以上が「使用者の責に帰すべき事由」の主な考え方と対応例です。

支給額の基本ルール

支給額の計算式

休業手当は、原則「平均賃金 × 60%以上 × 休業日数(または時間)」で計算します。事業主はこの最低割合を下回らないように支払います。事業主がこれより多く支払っても問題ありません。

平均賃金の算定方法

平均賃金は原則、直前3か月間に支払われた賃金総額をその期間の総日数で割って求めます。給与、手当、歩合など通常の賃金を含めます。一時的な精算や返金は除外する場合があります。

部分日や時間単位の扱い

1日未満の休業は時間単位で按分して計算します。平均賃金を1日あたりや1時間あたりに換算し、それに60%以上を乗じて休業時間分を算出します。

短期雇用や変動が大きい場合

雇用期間が3か月未満の場合は、実際に働いた期間で平均を取ります。

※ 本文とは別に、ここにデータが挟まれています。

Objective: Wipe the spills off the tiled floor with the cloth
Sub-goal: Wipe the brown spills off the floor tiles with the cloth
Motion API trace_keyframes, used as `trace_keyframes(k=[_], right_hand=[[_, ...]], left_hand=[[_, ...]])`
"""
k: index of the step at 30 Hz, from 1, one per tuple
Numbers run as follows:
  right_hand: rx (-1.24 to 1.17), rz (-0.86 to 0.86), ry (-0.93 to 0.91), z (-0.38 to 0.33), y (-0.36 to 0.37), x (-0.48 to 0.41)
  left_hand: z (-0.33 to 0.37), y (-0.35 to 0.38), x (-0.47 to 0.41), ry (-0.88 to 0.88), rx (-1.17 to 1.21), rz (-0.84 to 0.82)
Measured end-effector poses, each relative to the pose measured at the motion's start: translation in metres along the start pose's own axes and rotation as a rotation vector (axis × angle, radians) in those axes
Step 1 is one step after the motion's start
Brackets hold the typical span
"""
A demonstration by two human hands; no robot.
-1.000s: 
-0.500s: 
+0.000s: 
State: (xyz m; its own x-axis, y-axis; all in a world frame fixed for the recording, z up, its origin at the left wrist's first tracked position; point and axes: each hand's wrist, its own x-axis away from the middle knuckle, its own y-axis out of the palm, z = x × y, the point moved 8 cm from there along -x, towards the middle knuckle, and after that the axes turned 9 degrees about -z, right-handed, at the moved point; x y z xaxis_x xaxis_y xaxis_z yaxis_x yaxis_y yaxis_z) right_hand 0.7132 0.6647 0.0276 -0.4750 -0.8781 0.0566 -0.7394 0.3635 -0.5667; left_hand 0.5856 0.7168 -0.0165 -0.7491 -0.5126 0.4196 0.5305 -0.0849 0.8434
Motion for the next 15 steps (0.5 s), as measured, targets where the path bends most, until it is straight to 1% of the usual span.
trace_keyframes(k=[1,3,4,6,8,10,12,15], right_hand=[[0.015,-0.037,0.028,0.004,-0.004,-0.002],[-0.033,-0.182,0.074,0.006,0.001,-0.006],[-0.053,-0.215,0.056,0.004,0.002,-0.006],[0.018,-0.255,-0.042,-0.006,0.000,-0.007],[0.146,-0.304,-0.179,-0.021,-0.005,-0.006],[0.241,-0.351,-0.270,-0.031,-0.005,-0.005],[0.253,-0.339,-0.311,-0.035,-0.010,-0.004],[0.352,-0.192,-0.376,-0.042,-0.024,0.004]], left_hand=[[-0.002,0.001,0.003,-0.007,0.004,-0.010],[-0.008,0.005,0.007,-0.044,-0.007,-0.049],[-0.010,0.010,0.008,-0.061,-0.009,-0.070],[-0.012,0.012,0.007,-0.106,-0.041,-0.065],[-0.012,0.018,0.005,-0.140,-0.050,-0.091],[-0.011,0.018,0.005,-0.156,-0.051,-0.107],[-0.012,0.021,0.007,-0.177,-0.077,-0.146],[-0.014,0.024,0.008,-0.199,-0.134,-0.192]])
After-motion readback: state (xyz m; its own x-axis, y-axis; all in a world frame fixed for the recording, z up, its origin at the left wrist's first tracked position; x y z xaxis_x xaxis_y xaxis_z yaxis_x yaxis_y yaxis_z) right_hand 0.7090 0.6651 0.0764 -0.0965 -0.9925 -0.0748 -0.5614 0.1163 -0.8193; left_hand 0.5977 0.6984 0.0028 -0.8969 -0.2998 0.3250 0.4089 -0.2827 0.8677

賃金が大きく変動する職種では、過去の支払い実績に基づき公平に算出します。

具体例

  • 例1(1日単位): 直近3か月の賃金合計が90万円、期間の総日数が90日なら1日当たり平均賃金は1万円。休業5日なら1万円×60%×5日=3万円が最低支給額です。
  • 例2(時間単位): 平均賃金が1日1万円、1日の所定労働時間が8時間なら1時間当たり1250円。休業4時間なら1250円×60%×4=3000円が最低額です。

注意点

賞与や臨時の手当の取扱いは項目ごとに異なるため確認が必要です。事業主と労働者で計算方法を明確にし、記録を残しておくとトラブルを避けられます。

休業手当と休業補償の違い

概要

労働基準法の休業手当(会社都合の休業)と、業務上の災害に対する休業補償は目的も根拠条文も異なります。前者は使用者の責任で働けない期間の賃金補填、後者は労働災害に伴う生活保障です。

違いのポイント

・根拠条文:休業手当は労基法第26条、休業補償は労基法第76条(業務上災害の場合)に基づきます。
・対象:使用者の都合で発生した休業か、業務災害かで区別します。

支給額の違い(簡単な説明)

休業補償はご提示の通り平均賃金の60%を基準とします。休業手当は使用者が負う義務であり、一般には平均賃金の一定割合が目安となります(詳細は第4章参照)。

具体例で確認

・機械の故障で工場が止まり出勤できない→休業手当。
・作業中に負傷して働けない→休業補償(災害性が判断基準)。

注意点

どちらか一方が優先するわけではありません。事実関係を正確に整理し、どの制度が適用されるかを判断することが大切です。

違反した場合の罰則

罰則の内容

会社都合で休業させたにもかかわらず休業手当を支払わない行為は、労働基準法第26条の違反に当たります。違反すると労働基準法第120条により30万円以下の罰金が科される可能性があります。罰金は刑事罰であり、事業主に直接の負担が生じます。

労働者が取れる主な対応

  1. 労働基準監督署への申告・相談
  2. まずは労基署に相談できます。事実関係を調べたうえで事業所に指導や調査が入ることがあります。
  3. 民事上の賃金請求
  4. 未払いの休業手当を賃金として裁判所に請求できます。簡易な手続きとして労働審判を利用することも可能です。

実際の手続きと注意点

  • 証拠を集めてください(給与明細、出勤記録、休業指示のメールや文書)。
  • まずは会社に支払いを求める旨を伝え、応じない場合に労基署や法的手続きに進みます。内容証明郵便で請求する方法が有効です。

具体例

例えば、平均賃金が1日8,000円の人が5日間会社都合で休業した場合、支払われるべき休業手当は原則として平均賃金の60%相当(※会社の取り決めや実務で変わる場合あり)で計算し、支払いがないと労基署への申告や民事請求の対象になります。

不払いが続くと刑事罰だけでなく、未払い賃金の回収手続きや会社への信用低下など実務的な不利益も生じます。早めに証拠を整え、相談窓口を利用してください。